* **Data excerpt**

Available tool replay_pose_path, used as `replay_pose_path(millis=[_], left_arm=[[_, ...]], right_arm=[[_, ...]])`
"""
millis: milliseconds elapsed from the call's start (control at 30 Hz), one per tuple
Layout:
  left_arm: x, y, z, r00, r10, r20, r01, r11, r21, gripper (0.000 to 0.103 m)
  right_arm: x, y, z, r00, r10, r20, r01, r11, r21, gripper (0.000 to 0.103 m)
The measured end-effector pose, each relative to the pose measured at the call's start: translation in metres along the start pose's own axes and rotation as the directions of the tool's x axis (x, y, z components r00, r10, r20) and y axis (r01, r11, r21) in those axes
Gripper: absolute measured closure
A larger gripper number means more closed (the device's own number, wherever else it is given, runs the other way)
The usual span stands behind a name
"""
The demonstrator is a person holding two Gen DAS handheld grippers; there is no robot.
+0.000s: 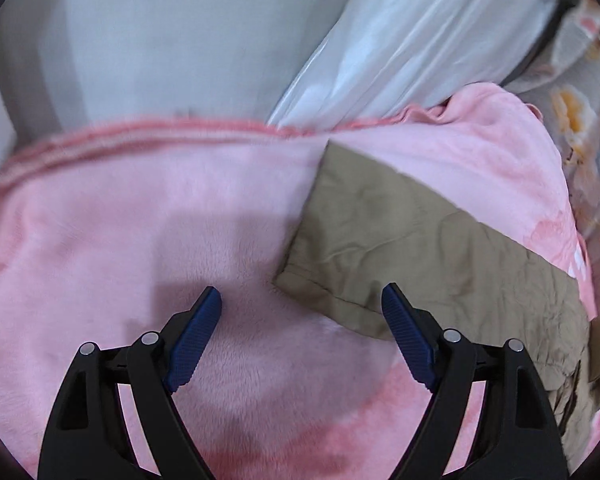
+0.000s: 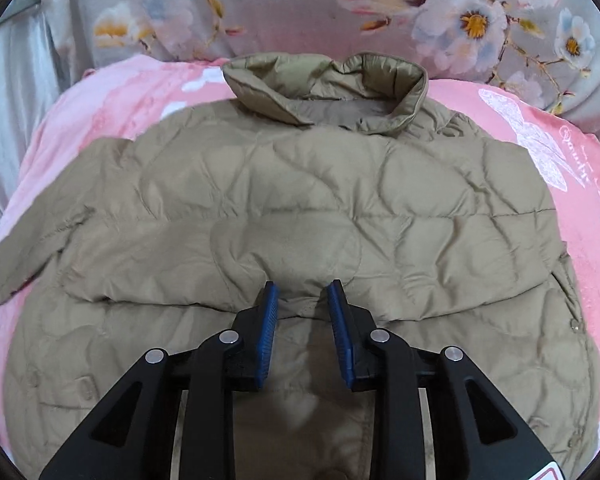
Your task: Fold large clothes
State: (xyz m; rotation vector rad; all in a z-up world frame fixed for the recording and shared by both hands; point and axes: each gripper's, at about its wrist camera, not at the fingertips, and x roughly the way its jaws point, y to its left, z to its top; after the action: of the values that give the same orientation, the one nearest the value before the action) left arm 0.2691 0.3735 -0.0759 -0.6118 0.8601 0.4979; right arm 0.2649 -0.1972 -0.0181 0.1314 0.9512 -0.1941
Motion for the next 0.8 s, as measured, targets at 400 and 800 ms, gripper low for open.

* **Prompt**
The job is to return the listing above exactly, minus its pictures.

* **Result**
Available tool replay_pose_path, used as `replay_pose_path(millis=[_], left_arm=[[_, ...]], right_arm=[[_, ...]])`
"""
millis: milliseconds elapsed from the call's start (control at 30 Hz), one per tuple
Layout:
  left_arm: x, y, z, r00, r10, r20, r01, r11, r21, gripper (0.000 to 0.103 m)
  right_arm: x, y, z, r00, r10, r20, r01, r11, r21, gripper (0.000 to 0.103 m)
The measured end-effector pose, each relative to the pose measured at the call's start: translation in metres along the start pose's own axes and rotation as the directions of the tool's x axis (x, y, z components r00, r10, r20) and y axis (r01, r11, r21) in those axes
Gripper: absolute measured closure
A larger gripper number means more closed (the device's own number, wherever else it is given, runs the other way)
The usual span stands behind a name
"""
The demonstrator is a person holding two Gen DAS handheld grippers; there is no robot.
+0.000s: 
+0.000s: 
Your task: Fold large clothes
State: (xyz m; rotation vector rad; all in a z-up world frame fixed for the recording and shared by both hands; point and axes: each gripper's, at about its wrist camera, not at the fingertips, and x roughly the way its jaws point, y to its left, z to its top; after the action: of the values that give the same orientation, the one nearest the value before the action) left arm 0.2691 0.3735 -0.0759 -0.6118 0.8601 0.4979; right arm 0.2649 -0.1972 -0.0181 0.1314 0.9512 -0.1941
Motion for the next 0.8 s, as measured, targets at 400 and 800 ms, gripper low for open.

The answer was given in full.